A pair of interesting trades went down on August 25th in years past. One year ago, the Red Sox acquired reliever Billy Wagner from the Mets for a pair of players to be named later (Chris Carter and Eddie Lora). And two years ago today, the Blue Jays completed their earlier Jose Bautista trade by sending catcher Robinzon Diaz to the Pirates.
Last year Wagner was coming back from Tommy John surgery with the Mets; he'd tossed nine pro innings on the season before Boston made the deal. The Red Sox picked up the remainder of Wagner's $10.5MM salary, so the Mets saved more than $2.2MM. Wagner waived his no-trade clause, but only if the Red Sox agreed not to pick up his 2010 club option. They did, however, offer arbitration to the Type A free agent. The Sox drafted Kolbrin Vitek and Bryce Brentz with the #20 and 36 picks this year as compensation when Wagner signed with the Braves. Wagner pitched well in 13.6 regular season innings for the Red Sox. Beyond the cost savings with Wagner, the Mets have gotten some use out of Carter.
When the Jays acquired Bautista from the Pirates two years ago, it wasn't a deal of much consequence. He wasn't particularly good that year, and was widely considered a non-tender candidate after the '08 and '09 seasons. The Pirates seemingly were clearing third base for new acquisition Andy LaRoche. This year, Bautista posted one of the most surprising 40 home run seasons in recent memory and could hit 50 by year's end. There will be no non-tender rumors this winter. Diaz seemed like a decent return for Bautista at the time, but the Pirates cut him loose in November of last year. Former GM J.P. Ricciardi deserves credit; check out this passage from a CBC Sports article from September of 2008:
Following the Blue Jays' thrilling come-from-behind 8-7 win over Baltimore on Wednesday night, a fan phoned a Toronto sports radio station and criticized J.P. Ricciardi for dealing catching prospect Robinson Diaz to Pittsburgh. The general manager, who was taking calls, defended the move, saying there were players in the team's minor-league system who had developed quicker than Diaz. He also said infielder/outfielder Jose Bautista, the player Toronto received in the trade, would be a valuable part of the team in 2009 and 2010.
ButWhatDoesMineSay
the last part of the last sentence is eeeery. gave me goosebumps.
moonraker45
JP ricciardi, the prophet.
Big Rodboski
JP Ricciardi, even a broken clock is right twice a day
Troy_k
AA was the person who saw Bautista on the waiver wire and recommended to J.P. that they put in a claim.

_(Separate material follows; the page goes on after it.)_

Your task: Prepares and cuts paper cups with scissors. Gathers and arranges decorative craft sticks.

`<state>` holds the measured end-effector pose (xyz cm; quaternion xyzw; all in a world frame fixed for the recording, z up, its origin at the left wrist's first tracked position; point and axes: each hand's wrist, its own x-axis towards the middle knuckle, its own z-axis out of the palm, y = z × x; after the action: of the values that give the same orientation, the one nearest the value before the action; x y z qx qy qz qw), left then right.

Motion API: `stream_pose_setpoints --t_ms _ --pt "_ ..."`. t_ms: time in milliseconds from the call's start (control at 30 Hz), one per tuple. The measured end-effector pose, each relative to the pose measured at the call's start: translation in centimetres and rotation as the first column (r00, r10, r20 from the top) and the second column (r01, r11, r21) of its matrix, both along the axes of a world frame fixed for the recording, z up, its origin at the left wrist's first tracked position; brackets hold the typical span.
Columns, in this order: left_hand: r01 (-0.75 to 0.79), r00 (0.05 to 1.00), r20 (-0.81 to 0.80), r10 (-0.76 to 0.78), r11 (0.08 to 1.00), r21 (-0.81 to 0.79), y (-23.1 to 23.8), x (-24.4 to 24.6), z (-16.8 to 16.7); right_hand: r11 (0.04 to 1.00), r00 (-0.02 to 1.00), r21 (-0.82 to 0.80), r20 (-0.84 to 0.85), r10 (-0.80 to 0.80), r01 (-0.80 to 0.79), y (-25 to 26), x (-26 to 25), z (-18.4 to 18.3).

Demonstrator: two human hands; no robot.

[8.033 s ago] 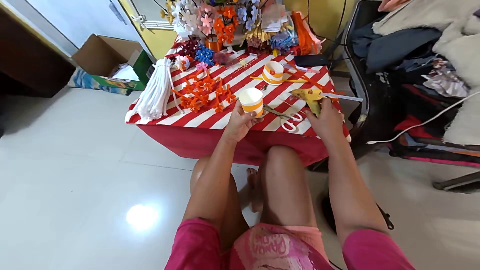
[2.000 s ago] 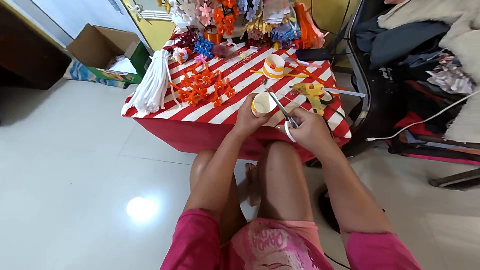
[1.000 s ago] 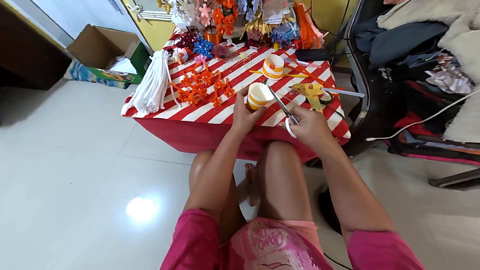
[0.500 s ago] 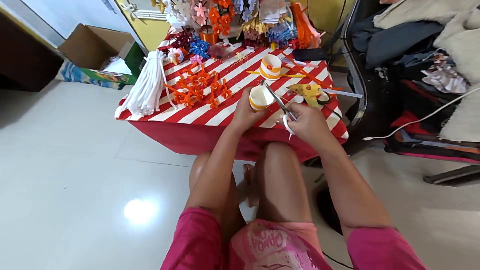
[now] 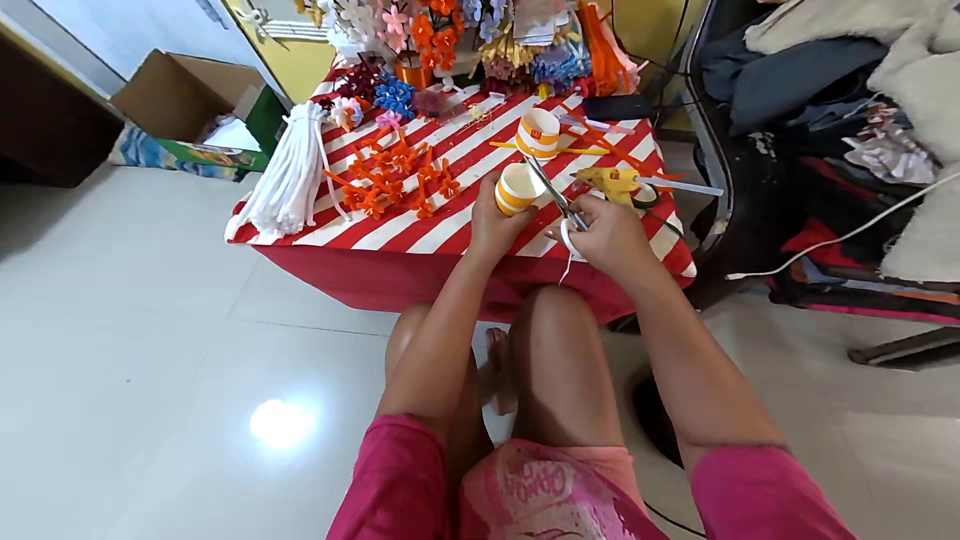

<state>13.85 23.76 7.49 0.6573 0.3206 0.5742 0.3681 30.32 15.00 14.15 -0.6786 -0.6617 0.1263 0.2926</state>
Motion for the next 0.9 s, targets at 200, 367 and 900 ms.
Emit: stream_pose_setpoints --t_ms 200,367,900 --pt "0.092 0.995 0.044 -0.089 0.993 -0.068 0.5 -0.8 0.1 0.998 0.998 0.019 0.015 0.063 -0.063 -0.1 0.8 0.3" --pt "0.217 0.974 0.075 -0.212 0.974 -0.06 0.5 -1.2 0.2 0.996 0.995 -0.011 -0.049 0.091 -0.091 -0.3 1.4 0.5" --pt "-0.238 0.964 -0.081 0.253 0.959 0.155 -0.7 0.2 -0.6 0.997 0.996 0.028 0.059 0.073 -0.074 -0.2 -0.5 0.1"
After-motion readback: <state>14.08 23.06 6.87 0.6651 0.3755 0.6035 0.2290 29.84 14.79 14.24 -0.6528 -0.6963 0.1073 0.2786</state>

“The Blue Jays acquired Bautista from the Pirates in August 2008 when Alex Anthopoulos, then an assistant to former GM J.P. Ricciardi, saw his name come up on the revocable waiver wire. After getting Ricciardi’s blessing, Anthopoulos put in a claim for Bautista and worked out a deal that would send minor-league catcher Robinzon Diaz to Pittsburgh.”
SP
I like how you conveniently left out the part where he asked LaCava for his take and then JP for the final say.
jwredsox
Well if he included that it would have made AA look less like a genius!
Guest
ANIMAL
JDortmunder
I read a Bautista article in the Globe&Mail yesterday. Questions are beginning to come up. His HR total is really something considering people like Pujols may not get to 40 before Jose gets to 50. I assume he’s been tested and all is well?